### Work task
All lines of the records below that contain the word "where" must be listed.

[Opening Material provided section]

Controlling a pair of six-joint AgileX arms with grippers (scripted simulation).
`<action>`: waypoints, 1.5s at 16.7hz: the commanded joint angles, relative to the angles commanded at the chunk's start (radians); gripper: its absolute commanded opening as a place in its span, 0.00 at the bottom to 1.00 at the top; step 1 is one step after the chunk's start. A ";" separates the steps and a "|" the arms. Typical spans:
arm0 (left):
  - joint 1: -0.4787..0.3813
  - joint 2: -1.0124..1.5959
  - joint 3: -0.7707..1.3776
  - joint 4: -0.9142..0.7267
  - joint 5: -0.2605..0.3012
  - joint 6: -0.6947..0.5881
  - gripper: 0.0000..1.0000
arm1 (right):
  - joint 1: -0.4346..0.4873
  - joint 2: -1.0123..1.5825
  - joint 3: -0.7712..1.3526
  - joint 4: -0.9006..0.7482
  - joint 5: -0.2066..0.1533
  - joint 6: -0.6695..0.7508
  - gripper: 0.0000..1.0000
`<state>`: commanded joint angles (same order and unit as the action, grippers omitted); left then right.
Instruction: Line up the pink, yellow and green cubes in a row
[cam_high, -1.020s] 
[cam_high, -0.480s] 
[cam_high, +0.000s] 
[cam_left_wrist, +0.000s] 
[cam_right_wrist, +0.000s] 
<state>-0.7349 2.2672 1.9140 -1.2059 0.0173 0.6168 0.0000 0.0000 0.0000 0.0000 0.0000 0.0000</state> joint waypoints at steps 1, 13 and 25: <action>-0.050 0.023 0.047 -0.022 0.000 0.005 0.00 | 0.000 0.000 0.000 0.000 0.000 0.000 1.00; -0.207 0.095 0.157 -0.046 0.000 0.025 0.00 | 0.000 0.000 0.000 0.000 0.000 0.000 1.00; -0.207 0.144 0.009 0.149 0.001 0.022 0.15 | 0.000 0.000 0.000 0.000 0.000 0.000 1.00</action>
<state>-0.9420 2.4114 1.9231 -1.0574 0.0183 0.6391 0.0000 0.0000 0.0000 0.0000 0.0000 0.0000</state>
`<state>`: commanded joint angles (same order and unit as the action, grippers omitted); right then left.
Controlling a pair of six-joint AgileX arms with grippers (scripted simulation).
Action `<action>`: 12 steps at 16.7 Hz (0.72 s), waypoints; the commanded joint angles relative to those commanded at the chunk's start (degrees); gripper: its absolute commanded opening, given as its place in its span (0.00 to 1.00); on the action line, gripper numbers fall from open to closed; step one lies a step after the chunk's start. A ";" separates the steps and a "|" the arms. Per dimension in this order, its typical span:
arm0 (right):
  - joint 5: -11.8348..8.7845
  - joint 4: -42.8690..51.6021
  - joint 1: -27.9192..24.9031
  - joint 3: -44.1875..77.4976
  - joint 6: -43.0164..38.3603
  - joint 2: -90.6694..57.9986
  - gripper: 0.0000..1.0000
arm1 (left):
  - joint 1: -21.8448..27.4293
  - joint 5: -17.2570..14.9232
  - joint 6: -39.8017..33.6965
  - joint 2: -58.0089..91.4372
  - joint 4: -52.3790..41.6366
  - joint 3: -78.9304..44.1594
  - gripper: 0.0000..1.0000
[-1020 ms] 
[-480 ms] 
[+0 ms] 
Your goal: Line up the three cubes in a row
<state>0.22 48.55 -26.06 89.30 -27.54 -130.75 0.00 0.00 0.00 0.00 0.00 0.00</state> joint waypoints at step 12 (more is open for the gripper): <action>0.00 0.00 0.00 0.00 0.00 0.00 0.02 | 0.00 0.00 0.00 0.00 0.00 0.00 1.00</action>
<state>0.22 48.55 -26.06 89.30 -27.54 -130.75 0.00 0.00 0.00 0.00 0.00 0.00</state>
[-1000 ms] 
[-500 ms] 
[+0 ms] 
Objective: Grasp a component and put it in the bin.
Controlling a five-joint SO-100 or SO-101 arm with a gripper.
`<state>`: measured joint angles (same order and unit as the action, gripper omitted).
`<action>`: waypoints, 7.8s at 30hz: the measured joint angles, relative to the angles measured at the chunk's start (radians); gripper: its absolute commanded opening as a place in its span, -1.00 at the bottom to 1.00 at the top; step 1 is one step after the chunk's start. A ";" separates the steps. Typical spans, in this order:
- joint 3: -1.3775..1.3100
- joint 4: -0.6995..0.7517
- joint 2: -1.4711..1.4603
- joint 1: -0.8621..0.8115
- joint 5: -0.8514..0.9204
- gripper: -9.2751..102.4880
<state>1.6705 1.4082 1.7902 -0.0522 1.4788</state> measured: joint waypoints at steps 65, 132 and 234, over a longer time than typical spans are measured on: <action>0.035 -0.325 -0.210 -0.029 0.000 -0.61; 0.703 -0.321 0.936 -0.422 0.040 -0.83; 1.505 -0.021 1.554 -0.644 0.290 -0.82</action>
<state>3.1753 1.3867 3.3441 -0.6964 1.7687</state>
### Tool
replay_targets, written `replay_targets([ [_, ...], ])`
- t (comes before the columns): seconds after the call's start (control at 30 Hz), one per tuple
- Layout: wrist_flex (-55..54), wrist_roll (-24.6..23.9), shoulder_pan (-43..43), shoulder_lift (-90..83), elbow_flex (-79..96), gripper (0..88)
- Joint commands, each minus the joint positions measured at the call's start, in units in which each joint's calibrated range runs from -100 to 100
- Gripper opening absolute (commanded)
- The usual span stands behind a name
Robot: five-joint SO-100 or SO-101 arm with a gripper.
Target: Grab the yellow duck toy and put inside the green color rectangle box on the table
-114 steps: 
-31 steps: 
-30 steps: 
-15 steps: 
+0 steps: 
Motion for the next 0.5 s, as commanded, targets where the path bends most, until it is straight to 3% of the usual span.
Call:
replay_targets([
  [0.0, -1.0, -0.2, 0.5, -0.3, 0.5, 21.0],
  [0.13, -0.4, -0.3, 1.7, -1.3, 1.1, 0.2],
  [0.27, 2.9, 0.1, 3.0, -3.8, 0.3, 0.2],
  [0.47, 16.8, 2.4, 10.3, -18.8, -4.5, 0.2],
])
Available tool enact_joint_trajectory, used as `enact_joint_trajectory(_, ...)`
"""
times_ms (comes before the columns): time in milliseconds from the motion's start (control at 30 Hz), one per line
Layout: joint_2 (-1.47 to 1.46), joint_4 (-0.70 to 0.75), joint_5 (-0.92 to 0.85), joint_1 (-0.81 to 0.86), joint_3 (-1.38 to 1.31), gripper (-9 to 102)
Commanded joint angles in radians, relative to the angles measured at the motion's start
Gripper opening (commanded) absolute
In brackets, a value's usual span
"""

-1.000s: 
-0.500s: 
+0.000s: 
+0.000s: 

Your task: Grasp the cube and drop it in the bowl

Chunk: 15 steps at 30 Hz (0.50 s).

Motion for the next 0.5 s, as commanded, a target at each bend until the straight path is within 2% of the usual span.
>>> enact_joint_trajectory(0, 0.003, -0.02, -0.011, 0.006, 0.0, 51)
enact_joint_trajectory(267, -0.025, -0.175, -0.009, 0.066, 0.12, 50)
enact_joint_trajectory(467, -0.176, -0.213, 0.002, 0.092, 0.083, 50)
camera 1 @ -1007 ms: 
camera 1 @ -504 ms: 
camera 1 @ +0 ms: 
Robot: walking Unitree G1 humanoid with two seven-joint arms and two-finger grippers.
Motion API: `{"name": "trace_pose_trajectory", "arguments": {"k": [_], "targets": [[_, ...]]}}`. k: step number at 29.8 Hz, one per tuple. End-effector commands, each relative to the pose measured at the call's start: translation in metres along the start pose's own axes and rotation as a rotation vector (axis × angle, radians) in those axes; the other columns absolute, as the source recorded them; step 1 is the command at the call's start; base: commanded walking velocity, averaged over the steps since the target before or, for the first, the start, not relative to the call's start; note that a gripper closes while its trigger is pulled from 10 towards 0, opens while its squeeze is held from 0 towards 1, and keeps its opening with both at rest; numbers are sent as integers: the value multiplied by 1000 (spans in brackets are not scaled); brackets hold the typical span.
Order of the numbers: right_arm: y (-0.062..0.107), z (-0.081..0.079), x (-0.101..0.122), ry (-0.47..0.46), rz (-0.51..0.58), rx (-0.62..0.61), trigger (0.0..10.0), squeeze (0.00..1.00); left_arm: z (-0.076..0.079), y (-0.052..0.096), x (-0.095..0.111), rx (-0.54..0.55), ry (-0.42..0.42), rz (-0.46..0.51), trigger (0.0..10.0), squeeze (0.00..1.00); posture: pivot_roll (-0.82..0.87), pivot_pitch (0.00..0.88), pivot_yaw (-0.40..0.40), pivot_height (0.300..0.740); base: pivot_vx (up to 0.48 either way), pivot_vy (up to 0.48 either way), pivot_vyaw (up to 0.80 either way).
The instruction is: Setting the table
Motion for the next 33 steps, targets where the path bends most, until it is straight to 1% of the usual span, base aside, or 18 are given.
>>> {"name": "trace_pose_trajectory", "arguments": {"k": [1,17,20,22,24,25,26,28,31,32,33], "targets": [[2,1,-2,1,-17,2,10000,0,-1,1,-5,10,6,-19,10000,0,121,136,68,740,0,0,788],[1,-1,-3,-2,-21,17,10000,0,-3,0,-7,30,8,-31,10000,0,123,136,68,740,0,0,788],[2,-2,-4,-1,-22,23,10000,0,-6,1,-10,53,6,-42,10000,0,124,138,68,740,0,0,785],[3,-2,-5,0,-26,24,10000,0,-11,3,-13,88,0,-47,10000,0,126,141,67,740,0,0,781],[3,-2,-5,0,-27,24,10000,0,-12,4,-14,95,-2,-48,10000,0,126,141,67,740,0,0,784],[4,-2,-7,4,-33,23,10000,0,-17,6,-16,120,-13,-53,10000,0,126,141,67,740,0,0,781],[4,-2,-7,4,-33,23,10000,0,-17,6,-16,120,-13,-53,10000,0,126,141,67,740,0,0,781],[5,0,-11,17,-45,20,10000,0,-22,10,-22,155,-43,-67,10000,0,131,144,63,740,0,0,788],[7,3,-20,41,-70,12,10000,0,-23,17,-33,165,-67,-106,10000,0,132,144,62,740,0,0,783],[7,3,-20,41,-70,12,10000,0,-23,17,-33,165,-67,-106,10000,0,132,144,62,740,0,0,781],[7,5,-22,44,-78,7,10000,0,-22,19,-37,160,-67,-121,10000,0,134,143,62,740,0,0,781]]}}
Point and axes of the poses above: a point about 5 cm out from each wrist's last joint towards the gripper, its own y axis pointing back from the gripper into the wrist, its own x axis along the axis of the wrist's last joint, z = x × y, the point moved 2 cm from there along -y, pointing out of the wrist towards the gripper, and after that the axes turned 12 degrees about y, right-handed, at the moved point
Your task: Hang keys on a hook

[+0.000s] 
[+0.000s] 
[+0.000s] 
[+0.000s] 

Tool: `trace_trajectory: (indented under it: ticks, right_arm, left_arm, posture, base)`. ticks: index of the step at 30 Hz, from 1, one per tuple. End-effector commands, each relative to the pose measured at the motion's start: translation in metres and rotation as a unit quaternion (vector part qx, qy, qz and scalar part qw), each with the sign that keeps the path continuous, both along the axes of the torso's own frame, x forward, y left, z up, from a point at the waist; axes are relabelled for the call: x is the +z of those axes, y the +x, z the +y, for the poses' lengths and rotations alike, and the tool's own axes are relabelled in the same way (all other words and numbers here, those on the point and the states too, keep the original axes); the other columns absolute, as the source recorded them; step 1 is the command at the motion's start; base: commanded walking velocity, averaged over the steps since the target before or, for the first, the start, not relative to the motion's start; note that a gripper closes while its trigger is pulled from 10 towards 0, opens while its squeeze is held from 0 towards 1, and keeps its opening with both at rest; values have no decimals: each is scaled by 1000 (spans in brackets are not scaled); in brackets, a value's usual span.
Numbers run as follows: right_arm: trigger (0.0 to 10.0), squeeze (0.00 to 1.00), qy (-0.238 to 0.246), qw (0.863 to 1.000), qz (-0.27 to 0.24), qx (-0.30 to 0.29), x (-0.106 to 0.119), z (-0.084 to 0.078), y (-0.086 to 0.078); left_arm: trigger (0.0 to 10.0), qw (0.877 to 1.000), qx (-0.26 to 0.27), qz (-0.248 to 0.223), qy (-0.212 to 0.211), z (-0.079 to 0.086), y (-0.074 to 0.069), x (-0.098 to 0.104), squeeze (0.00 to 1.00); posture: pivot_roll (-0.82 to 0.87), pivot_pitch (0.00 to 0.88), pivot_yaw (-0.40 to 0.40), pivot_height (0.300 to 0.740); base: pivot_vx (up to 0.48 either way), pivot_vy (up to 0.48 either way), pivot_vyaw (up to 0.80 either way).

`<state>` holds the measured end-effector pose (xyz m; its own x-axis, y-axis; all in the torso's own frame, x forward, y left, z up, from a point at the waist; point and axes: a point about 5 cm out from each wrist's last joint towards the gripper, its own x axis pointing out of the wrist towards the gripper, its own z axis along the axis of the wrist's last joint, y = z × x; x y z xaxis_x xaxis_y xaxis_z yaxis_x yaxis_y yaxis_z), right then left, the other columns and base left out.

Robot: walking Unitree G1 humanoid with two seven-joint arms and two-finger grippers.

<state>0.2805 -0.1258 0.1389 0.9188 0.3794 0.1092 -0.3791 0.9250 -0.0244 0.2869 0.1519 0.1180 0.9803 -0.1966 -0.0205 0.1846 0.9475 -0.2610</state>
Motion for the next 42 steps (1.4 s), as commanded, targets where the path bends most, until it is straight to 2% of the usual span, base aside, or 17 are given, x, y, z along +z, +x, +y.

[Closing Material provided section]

### Solution
Motion for the next 0.5 s, as commanded, targets where the path bends most, until it is straight to 3% of the usual span.
Motion for the next 33 steps, targets where the path bends most, until it is straight to 1% of the usual span, base aside, or 18 are given.
Motion for the next 42 steps (1.4 s), as commanded, targets where the path bends most, until it is straight to 2% of the usual span, base aside, or 17 are given, x, y, z along +z, +x, +y.

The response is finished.